El pibe corría más rápido que todos sus amiguitos. El rubio que se destacaba sobre sus vecinos en la localidad maipucina de Russell, también era veloz para hacer un reparto de pan, arriba de la bicicleta.
Esos piques, adornados por goles, convirtieron a Pedro Waldemar Manfredini (nacido el 7 de setiembre de 1935) en la joya de las divisiones inferiores del Deportivo Maipú. El DT de la primera Raimundo Orsi (un campeón del mundo con Italia en 1934) vio sus grandes condiciones y lo hizo debutar en la exigente Liga Mendocina de Fútbol.
Manfredini marcó 17 goles en el torneo de la Liga en 1955 y tuvo su gran explosión en 1956, cuando en 20 partidos marcó 37 goles. Decía en una nota posterior: “Siempre recuerdo que les hice 5 goles a Huracán y a Argentino”.
Un periodista que lo vio jugar en esos tiempos lo definió así: “Fue el jugador mendocino más espectacular que vi en las canchas de Mendoza”.
Orsi lo recomendó a Racing, que lo adquirió a principios de 1957. Como parte de pago a Maipú, debía jugar en Mendoza un torneo amistoso. Pedro llegó con Racing y también participó Newell’s para medirse con Gimnasia y los Cruzados en un cuadrangular.
“En el partido entre Racing y Newell’s vino Griffa, me entró muy fuerte y me lesionó. Es un problema que no pude superar del todo y a través de los años siempre me perjudicó”, recordaría luego Manfredini.
En 1957 y en el torneo de 1958 participó de 39 encuentros y marcó 28 goles con la camiseta de Racing. Fue el máximo anotador del ’58 con 19 tantos en una delantera en donde brillaban también Corbatta, Pizzuti, Sosa y Belén.

Fue campeón con Racing en 1958 y se coronó con la selección Argentina en la Copa América de 1959 (2 goles de Pedro). Ese torneo se disputó en Buenos Aires y el seleccionado argentino tenía a varios jugadores de Racing Club. Ni Brasil (campeón Mundial de 1958) con Pelé pudo con esa selección nacional.
Ese año fue transferido a Roma de Italia y en la película “El secreto de sus ojos” se hace alusión a esa venta.

Las estadísticas dicen que Manfredini arribó a Italia el 22 de junio de 1959, comprado por la AS Roma en 78 millones de liras (9 millones de pesos argentinos). Al llegar a la capital italiana, un peridiosta que lo esperaba en el aeropuerto lo bautizó como Il Piedone (pie grande).

Hizo su debut en la Serie A con la Roma el 11 de octubre de 1959 contra Fiorentina y anotó a los cinco minutos.
Jugó en Roma desde la temporada 1959-1960 hasta 1964-1965 , ganando el ranking de artilleros con 19 goles en 1962-1963 (igualado con Harald Nielsen). Totalizó en toda su campaña romana en la Serie A 130 apariciones y 77 goles.
También anotó 9 goles en 14 partidos en la Copa de Italia y 18 goles en 20 partidos en la Copa de las Ferias (actual UEFA) para un total de 104 goles en 164 partidos con la Roma (promedio de 0.63).

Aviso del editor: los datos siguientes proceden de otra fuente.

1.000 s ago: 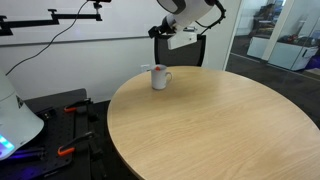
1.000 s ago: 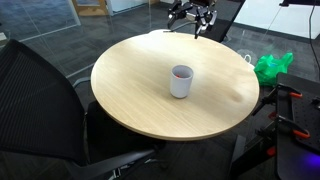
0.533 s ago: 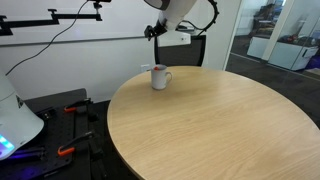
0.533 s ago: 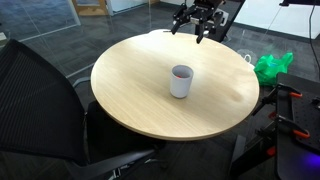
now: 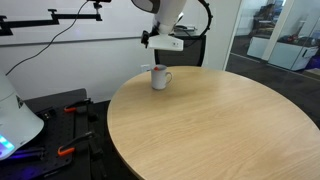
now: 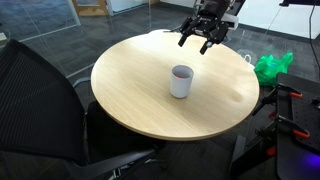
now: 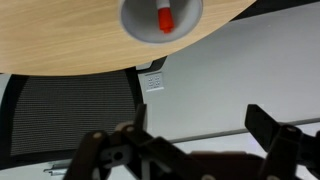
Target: Put the marker in the mug and then remove it and put it on the table
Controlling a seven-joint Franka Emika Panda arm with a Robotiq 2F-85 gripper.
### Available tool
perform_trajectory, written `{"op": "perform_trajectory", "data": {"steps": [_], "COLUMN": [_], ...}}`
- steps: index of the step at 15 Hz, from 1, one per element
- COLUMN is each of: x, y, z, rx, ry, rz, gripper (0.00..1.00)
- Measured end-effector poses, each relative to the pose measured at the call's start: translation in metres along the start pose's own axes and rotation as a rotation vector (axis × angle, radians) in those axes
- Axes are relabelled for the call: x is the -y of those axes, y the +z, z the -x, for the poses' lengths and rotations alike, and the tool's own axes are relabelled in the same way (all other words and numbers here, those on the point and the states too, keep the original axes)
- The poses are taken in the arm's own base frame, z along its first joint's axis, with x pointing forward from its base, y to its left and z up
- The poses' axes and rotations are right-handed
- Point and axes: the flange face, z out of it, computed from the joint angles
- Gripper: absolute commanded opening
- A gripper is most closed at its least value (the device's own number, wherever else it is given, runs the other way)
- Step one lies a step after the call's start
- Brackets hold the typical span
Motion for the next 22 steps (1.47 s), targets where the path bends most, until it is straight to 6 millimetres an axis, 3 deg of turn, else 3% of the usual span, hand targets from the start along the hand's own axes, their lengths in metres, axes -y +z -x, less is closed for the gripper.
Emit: {"op": "perform_trajectory", "data": {"steps": [14, 18, 20, 21, 22], "x": [-0.001, -0.002, -0.005, -0.006, -0.007], "y": [0.005, 0.009, 0.012, 0.014, 0.015], "z": [0.019, 0.025, 0.028, 0.030, 0.031], "rx": [0.053, 0.077, 0.088, 0.095, 0.102], "ry": [-0.116, -0.177, -0.195, -0.200, -0.203], "rz": [-0.034, -0.045, -0.046, -0.046, -0.046], "gripper": [1.00, 0.82, 0.80, 0.73, 0.74]}}
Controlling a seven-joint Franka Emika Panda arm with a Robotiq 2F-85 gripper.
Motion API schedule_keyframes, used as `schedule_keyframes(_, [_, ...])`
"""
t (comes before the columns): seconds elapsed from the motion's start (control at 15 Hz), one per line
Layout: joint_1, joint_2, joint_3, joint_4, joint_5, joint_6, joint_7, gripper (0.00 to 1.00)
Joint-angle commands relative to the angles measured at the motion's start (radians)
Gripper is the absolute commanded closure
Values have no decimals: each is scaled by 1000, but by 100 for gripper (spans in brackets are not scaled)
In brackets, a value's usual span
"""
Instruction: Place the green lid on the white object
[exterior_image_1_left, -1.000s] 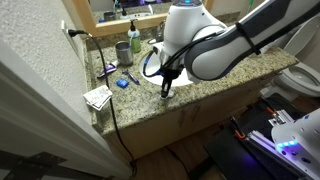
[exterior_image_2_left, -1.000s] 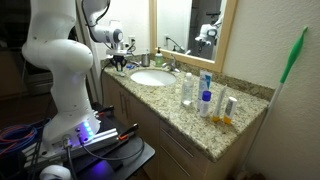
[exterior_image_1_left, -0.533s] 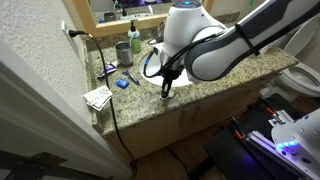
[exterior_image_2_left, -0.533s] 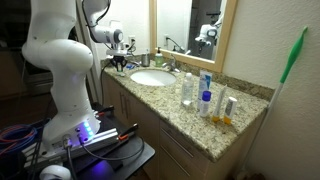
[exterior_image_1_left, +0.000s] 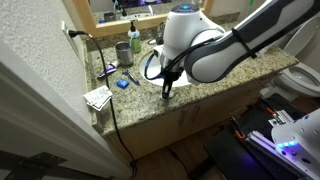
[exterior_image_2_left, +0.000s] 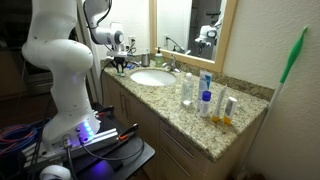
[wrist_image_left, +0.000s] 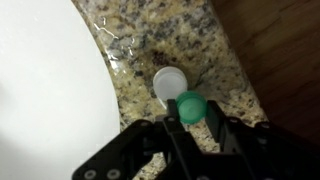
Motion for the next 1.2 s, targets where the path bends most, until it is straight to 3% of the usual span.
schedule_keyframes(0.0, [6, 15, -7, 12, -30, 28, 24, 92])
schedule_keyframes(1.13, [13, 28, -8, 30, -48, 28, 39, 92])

Aún mantiene el récord de goles en una sola edición de la Copa de Ferias: 12.
104 gol in 164 partite
Quinto miglior marcatore della storia dell’#ASRoma
Terzo per media gol più alta (0,63 reti a partita)
Una Coppa delle Fiere e una Coppa Italia in giallorosso
Pedro Manfredini 💛❤️ pic.twitter.com/c51NsCa5nJ— AS Roma (@OfficialASRoma) January 21, 2019
Fue un gran goleador en tiempos del catenaccio, de defensas fuertes y cerradas. En Italia se convirtió en una estrella, y no sólo dentro de una cancha de futbol: también llegó al cine, participando en la película “Los Monstruos”, con Vittorio Gassman y Ugo Tognazzi.

En 1965 Inter lo compró, “transfiriéndolo” al Brescia (8 partidos y 1 gol) y luego en Venecia (23 encuentros y 4 goles). Después la vieja lesión en la rodilla le pasó factura. Ya no había piques veloces y llegó la hora del retiro.
Manfredini, que integra una selecta lista de goleadores argentinos del fútbol italiano junto a Enrique Guaita, Omar Sívori, Antonio Angelillo, Diego Maradona, Gabriel Batistuta, Hernán Crespo, David Trezeguet, Gonzalo Higuaín y Mauro Icardi, falleció en Lido di Ostia, una localidad en las afueras de Roma el 21 de enero de 2019, a los 83 años.